Text: Nora Dickmann        Foto: Archiv Deckstation Paul Schockemöhle

Erst selbst ein Talent im Dressurviereck, dann einer der bedeutendsten Stempelhengste der deutschen Dressurpferdezucht ist tot: Sandro Hit

Sandro Hit wurde von Reinhold Harder gezogen und kam 1993 zur Welt. Der Sandro-Song-Sohn geht mütterlicherseits auf Loretta von Ramino-Welt As zurück. Sie ist auch Mutter von Diamond Hit und Royal Hit. Der Vater Sandro Song war 1990 Körsieger und 1992 Hauptprämiensieger. Noch im Fohlenalter wurde der schwarze Hengst bereits von Paul Schockemöhle ersteigert, bei dem er sein ganzes Leben verbrachte.

Seine sportliche Karriere ist sehr überschaubar: 1999 wurde der Stempelhengst unter Dr. Ulf Möller Weltmeister der sechsjährigen Dressurpferde im niederländischen Arnheim und im selben Jahr zum Bundeschampion. Fortan wurde er allerdings vorrangig in der Zucht eingesetzt. Vor allem Typ, Ausstrahlung, Rittigkeit und Bewegungspotenzial konnte der Vererber an seine Nachkommen weitergeben. Es gibt mittlerweile kaum ein Zuchtgebiet im In- und Ausland, das sich nicht seiner Genetik bedient.

Seit 2012 gehört Sandro Hit zu den besten zehn des World Breeding Federation for Sport Horses (WBFSH) Sire Rankings. Bei diesem Ranking werden alle Dressurpferdevererber der Welt erfasst. 2017 und 2018 war er Zweiter, seit 2019 ist er nun Dritter. Die Bewertung in diesem Jahr dürfte allerdings noch mal spannend werden, denn allein bei den Olympischen Spielen stellte Sandro Hit drei direkte Nachkommen – mehr als jeder andere Hengst. Unter Dorothee Schneider holte sein Sohn Showtime im Mannschaftswettbewerb der Dressur Gold, sein Sohn Salvino konnte sich unter Adrienne Lyle für die USA eben- falls eine Medaille sichern.
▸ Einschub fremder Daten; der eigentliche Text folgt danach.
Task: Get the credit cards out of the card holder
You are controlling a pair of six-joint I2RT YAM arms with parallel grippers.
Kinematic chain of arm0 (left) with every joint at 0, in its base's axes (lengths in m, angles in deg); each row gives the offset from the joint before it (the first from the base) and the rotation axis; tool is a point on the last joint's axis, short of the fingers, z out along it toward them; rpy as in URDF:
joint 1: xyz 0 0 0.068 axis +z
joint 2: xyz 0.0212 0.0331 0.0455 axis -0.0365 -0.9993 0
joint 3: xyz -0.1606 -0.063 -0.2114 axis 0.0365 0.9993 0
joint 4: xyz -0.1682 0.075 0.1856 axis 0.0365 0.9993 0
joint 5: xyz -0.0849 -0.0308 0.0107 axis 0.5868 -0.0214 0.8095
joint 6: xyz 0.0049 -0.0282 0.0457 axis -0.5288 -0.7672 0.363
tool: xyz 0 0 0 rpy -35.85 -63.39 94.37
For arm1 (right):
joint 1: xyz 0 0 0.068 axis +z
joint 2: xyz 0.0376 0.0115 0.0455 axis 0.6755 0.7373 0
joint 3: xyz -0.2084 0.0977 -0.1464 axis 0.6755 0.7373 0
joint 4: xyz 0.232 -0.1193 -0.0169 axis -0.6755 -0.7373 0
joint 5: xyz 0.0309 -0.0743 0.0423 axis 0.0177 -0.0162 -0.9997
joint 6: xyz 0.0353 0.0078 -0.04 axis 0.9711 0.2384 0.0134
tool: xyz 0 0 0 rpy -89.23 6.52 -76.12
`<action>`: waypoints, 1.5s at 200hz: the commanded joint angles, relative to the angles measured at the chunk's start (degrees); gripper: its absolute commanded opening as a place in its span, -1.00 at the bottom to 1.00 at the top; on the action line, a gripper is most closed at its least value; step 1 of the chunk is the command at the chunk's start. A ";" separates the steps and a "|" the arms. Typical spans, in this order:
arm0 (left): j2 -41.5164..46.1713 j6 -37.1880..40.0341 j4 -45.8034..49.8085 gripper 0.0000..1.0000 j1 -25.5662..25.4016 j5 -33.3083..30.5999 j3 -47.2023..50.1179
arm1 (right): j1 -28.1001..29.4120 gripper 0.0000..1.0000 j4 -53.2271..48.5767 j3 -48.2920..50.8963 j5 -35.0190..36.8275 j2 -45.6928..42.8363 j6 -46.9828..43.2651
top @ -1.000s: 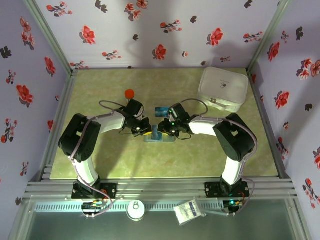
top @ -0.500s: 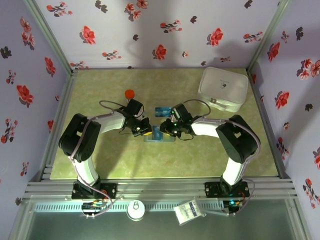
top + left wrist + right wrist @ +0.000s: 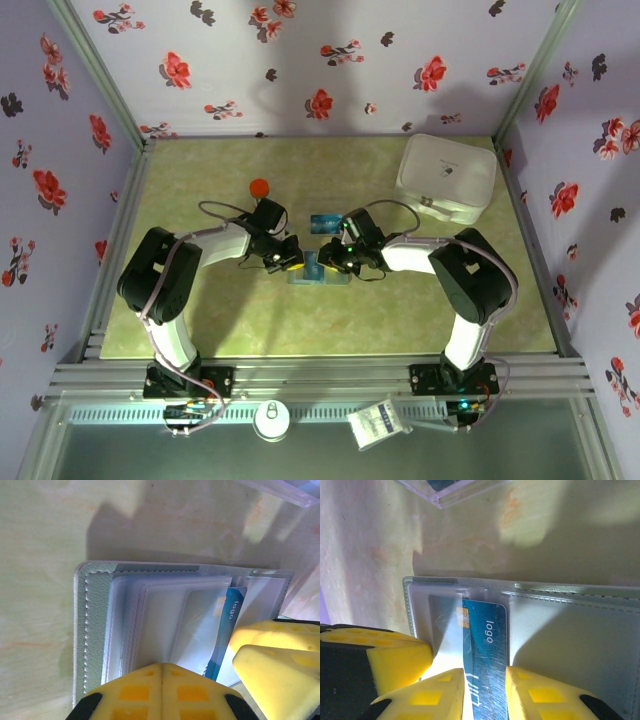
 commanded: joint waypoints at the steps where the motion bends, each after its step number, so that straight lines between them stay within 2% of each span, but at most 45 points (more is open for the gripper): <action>1: -1.06 0.57 2.66 -1.00 -0.38 -1.08 -0.89 | -0.37 -0.41 -3.08 -0.35 0.97 1.36 -0.74; 42: -1.08 0.54 2.67 -1.00 -0.47 -1.18 -0.89 | -0.34 -0.41 -3.19 -0.39 0.51 1.40 -1.00; 84: -1.08 0.44 2.72 -1.00 -0.58 -1.17 -0.89 | -0.39 -0.45 4.00 0.77 -3.47 1.94 2.12; 177: -0.98 0.48 2.82 -1.00 -0.64 -1.26 -0.97 | -1.59 -0.65 11.45 3.74 -5.30 0.11 5.71; 237: -1.16 0.58 3.07 -1.00 -0.67 -1.34 -1.37 | -2.06 -0.67 17.65 5.23 -8.20 2.59 7.94; 272: -0.98 0.65 3.19 -1.00 -0.66 -1.26 -1.41 | -2.58 -0.75 17.54 6.14 -7.31 2.08 7.69; 300: -0.77 0.80 3.40 -1.00 -0.69 -1.31 -1.41 | -3.28 -0.79 13.65 6.33 -5.81 0.22 5.46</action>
Mit über 200 gekörten Söhnen, darunter zahlreiche Körsieger, Prämienhengste und Hengstmarktspitzen, kann Sandro Hit überzeugen. Zwei von ihnen sind in Mühlen, seinem eigenen Heimatstall, stationiert: Sir Donnerhall I und San Amour. Auch diese beiden Hengste genießen längst selbst den Ruf von Stempelhengsten. Sir Donnerhall I wurde zum vielleicht größten Konkurrenten seines Vaters. Vor allem in der Zucht lässt sich Sandro Hits Sprössling nicht lumpen: 214 S-erfolgreiche Dressurpferde waren im vergangenen Jahr in deutschen Vierecken unterwegs, deren Vater Sir Donnerhall war. Aber auch San Amour ist Hauptbeschäler im Stall Schockemöhle und hat 73 Nachkommen, die 2020 in S-Dressuren erfolgreich liefen.

Paul Schockemöhle ist begeistert: „Ich bin sehr froh, qualitätsvolle Söhne von Sandro Hit auf Station zu haben, die seine wunderbaren Gene sichern.“ Aber nicht nur die Hengste, auch Sandro Hits Töchter können sich sehen lassen. Eine der Erfolgreichsten ist Poetin. Sie wurde für die Rekordsumme von 2,5 Millionen Euro über die P.S.I. Auktion versteigert. Ebenfalls Doppel-Gold bei den Bundeschampionaten sowie Bronze bei der Dressurpferde-WM gewann die Oldenburger Siegerstute Silberaster OLD. Isabell Werths Super-Stute Weihegold ODL stammt auch aus einer Tochter des Sandro Hit. Im Sport haben Sandro Hits Kinder fast 1,6 Millionen Euro verdient. Derzeit sind 214 S-erfolgreiche Dressurpferde erfasst, aber auch fünf S-Spring-, ein S-Vielseitigkeits- und sieben S-Fahrpferde.

Im August 2021 dann die Schocknachricht, die die ganze Reitsportwelt und weit darüber hinaus bewegte: Sandro Hit musste nach einem kurzen Infekt eingeschläfert werden, da die Ärzte keinen Weg der Besserung sahen. „Sandro Hit lag mir besonders am Herzen. Er war etwas ganz Besonderes und der eigentliche Begründer meiner inzwischen so großen Hengststation. Sein Verlust trifft uns sehr“, erklärte Paul Schockemöhle in Mühlen, wo der Hengst sein ganzes Leben verbrachte. Die ganze Reiterwelt wird Sandro Hit vermissen und ihn in Erinnerung behalten.